The strength of the interpretation – the degree to which it opens up the work, makes it fuller, richer, more powerful – is what ultimately matters, though. And that’s my answer to Jacobs’s initial question of what people mean when they posit facts about fictional characters that can’t really be answered with reference to the text. What they mean – or what they should mean – is: this text becomes stronger if I posit that this fact (which isn’t in the text) is true about this character. Incidents or language that seemed obscure take on significance, without thereby sacrificing other moments or language that clearly ought to be more central.
Let me illustrate with an example from an actor I know. He’s an accomplished stage actor who had little classical experience when he was thrown into the pool in, if not quite the deep end, certainly well away from the shallows: he was cast to play Orlando in As You Like It. I was talking to him at one point during the run about how he understands his brother Oliver’s animus towards him. That animus, from the text, seems to be motivated by simple jealousy – Oliver hates Orlando for Orlando’s virtues and for the love of the common people that was won by those virtues. This hatred first motivated Oliver to cruelly oppress his brother, and then proceeds to (attempted) murder.
Notwithstanding all of this history, when Oliver is in peril of his life, Orlando saves him – and, in saving him, is wounded himself. And this selfless act to save a man who would have killed him changes Oliver profoundly, so profoundly that he completely reverses himself, and loves his brother Orlando as much as he previously hated him – and is happy to defer to him as much as he previously oppressed him.
So, my question to the actor playing Orlando was: how do you understand that move on Orlando’s part? Not merely to save his brother, but to accept that his transformation is real, and embrace him as a brother – which, to my mind, is far more implausible than that he saved his life.
His answer was interesting. He said, you know, we hear a lot about the boys’ father (their lineage has plot consequences), but nothing about their mother. And we know that Orlando had a fond relationship with his father. What was Oliver’s relationship with his father like? Maybe he was more attached to the mother. So what happened to her? Well, Orlando is the youngest son of Sir Roland de Boys. Perhaps his mother died bearing him? If so, then Oliver was deprived as a child of the parent he felt closest to. And he – Orlando – killed her. That’s a powerful motivation for hatred, isn’t it?
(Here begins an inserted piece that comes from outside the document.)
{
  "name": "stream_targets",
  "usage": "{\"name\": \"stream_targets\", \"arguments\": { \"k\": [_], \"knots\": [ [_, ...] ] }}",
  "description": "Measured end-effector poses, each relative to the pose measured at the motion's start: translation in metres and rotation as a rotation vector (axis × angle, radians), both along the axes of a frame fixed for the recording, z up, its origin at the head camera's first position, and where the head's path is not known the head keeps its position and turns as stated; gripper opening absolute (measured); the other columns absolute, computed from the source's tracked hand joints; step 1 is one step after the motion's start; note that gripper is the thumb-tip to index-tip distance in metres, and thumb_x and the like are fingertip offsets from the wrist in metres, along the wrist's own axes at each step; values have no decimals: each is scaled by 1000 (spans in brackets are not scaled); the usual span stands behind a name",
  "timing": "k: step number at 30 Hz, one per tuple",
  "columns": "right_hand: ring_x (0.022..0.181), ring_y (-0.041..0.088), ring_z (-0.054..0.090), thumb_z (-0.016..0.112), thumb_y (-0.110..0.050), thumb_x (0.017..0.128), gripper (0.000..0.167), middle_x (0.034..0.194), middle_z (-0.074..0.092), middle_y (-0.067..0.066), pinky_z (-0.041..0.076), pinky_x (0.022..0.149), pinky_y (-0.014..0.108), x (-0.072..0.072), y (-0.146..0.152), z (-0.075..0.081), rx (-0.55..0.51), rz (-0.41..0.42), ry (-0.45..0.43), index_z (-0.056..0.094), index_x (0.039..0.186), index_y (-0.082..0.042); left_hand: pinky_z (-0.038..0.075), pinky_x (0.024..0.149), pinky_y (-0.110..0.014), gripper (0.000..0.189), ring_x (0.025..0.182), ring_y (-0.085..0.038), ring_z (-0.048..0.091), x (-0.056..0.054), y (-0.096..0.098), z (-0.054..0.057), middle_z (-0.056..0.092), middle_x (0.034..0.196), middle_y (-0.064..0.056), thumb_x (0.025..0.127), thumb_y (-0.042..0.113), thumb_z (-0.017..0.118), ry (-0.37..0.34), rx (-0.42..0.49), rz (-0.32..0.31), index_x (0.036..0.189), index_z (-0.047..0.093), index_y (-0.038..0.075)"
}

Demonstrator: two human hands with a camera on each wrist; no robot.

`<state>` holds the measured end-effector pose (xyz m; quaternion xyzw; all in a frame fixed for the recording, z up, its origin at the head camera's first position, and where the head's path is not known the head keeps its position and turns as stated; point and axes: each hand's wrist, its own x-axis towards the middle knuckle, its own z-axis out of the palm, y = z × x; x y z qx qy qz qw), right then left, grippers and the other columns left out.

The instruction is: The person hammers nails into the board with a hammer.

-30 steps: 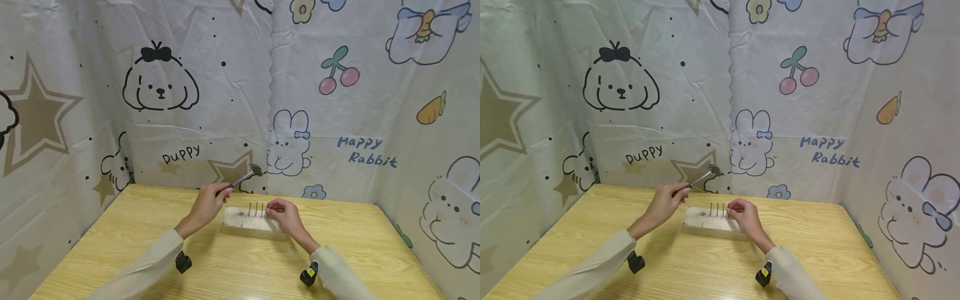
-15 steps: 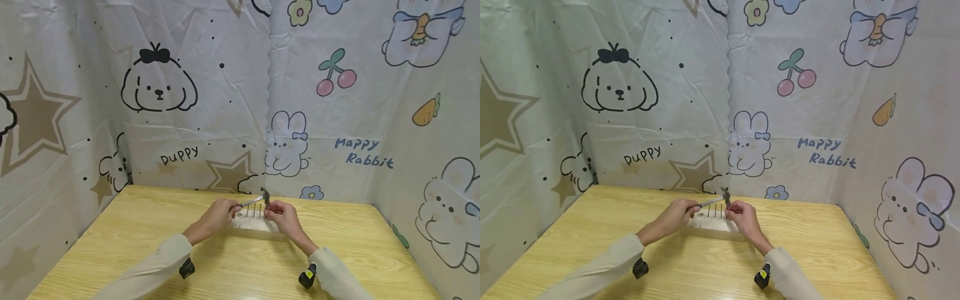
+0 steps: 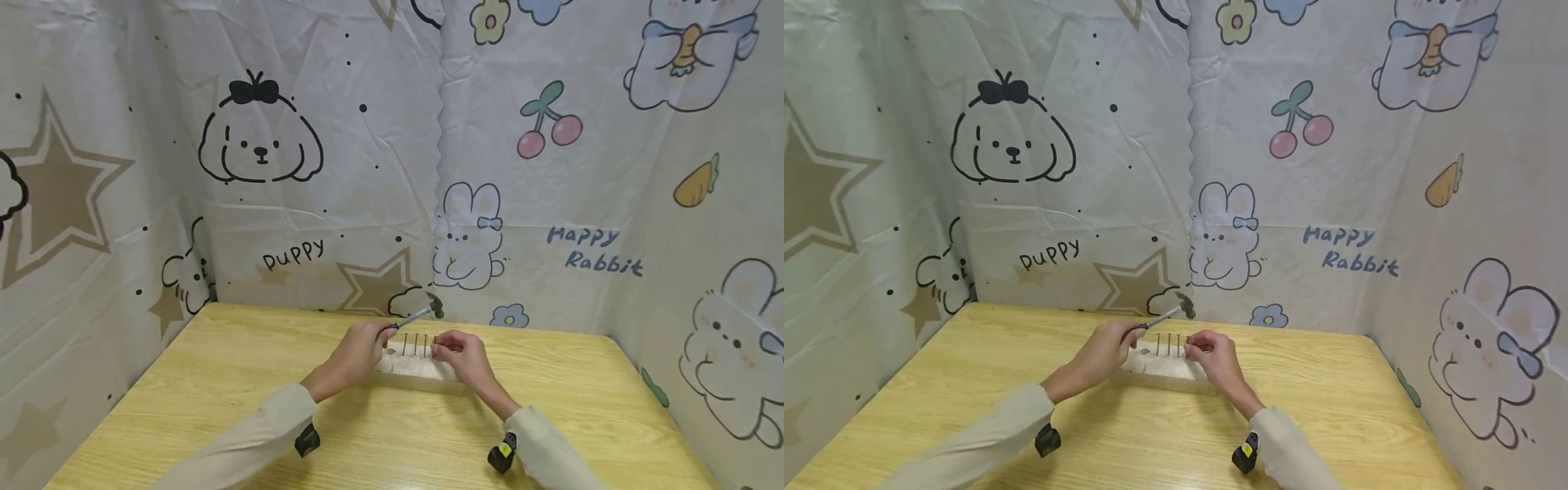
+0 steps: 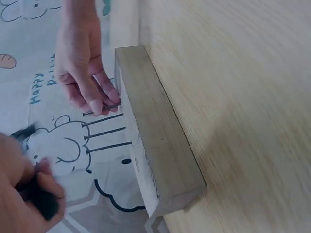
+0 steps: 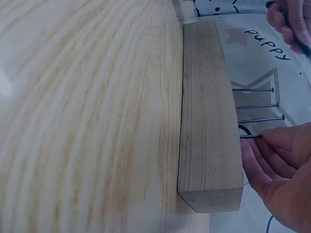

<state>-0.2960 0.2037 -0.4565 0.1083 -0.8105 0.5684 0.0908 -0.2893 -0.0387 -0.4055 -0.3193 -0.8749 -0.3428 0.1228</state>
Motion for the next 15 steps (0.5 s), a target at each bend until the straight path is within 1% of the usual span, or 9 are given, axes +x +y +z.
{"name": "stream_targets", "arguments": {
  "k": [2,4,6,7,10,11,13,15],
  "knots": [
    [87,37,76,73,5,95,12,99,75,27,64,75,37,0,0,-1,5,9,10,73,104,11,38,54,-23,20,60,-9,44,1,-1,-1,59,72,-7,107,4,57,1,17,7,90,67,0],
    [87,37,76,73,4,95,11,99,75,26,64,76,37,0,0,-1,4,10,8,73,104,11,37,53,-22,20,60,-8,42,1,-2,-3,56,70,-5,107,2,57,-11,-10,1,91,68,-2],
    [86,37,76,73,4,95,11,99,75,26,64,75,37,0,0,-1,2,6,5,74,103,11,35,52,-21,21,58,-7,40,1,-3,-5,53,68,-1,107,2,58,-26,-46,-6,88,67,-1],
    [86,37,76,73,4,95,10,98,75,26,64,75,37,0,0,-2,3,4,3,74,103,11,34,51,-21,22,57,-6,39,1,-4,-5,53,68,-2,107,3,57,-35,-43,-8,88,67,-1],
    [85,35,76,73,5,95,10,98,75,26,64,75,36,0,0,-2,2,-2,-7,74,103,10,36,51,-21,21,57,-6,40,1,-4,-5,59,71,-6,108,4,56,-1,23,14,89,66,1],
    [85,35,76,73,5,95,10,99,75,26,64,75,36,-1,0,-2,1,-2,-8,74,103,10,37,51,-21,21,57,-6,41,2,-4,-5,59,72,-7,108,4,57,9,37,10,89,65,2],
    [86,35,77,73,5,95,10,99,76,26,64,75,35,-1,0,-2,3,-2,-8,73,103,11,37,52,-21,22,58,-6,41,2,-4,-7,58,71,-5,107,4,57,21,10,-14,87,65,0],
    [86,35,77,73,6,94,10,99,76,26,64,76,35,-1,0,-2,4,-5,-10,73,103,11,39,54,-22,21,61,-6,42,3,-4,-8,54,71,-2,106,4,59,46,-45,-37,86,65,0]
  ]
}}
It is – but the actor inventing this “fanciful biography” wasn’t playing Oliver; he was playing Orlando. If it was helpful to him, it’s because it helped him understand his brother – to empathize with him. The first him in that sentence is the actor playing Orlando, but the second him is the character, Orlando. That is to say, the biographical hypothesis – Oliver’s mother died giving birth to his brother, Orlando – was invented out of the actor’s fancy. But Orlando himself, reflecting on this biographical “fact” (not a hypothesis, from his perspective inside the play), had a basis for feeling pity along with resentment towards his brother. And thus the actor playing Orlando could make the reconciliation scene work, from his end.
It’s no different for us as readers. When we read a work of narrative fiction, we’re playing all the parts in our own heads. If we are to play them well, we need to know who they are. That may – or may not – lead us to speculate about their lives outside of the frame of the text in ways that can infuriate a critic for whom only the text has authority.
But it’s not a question of authority. It’s a question of building a fairer house than prose.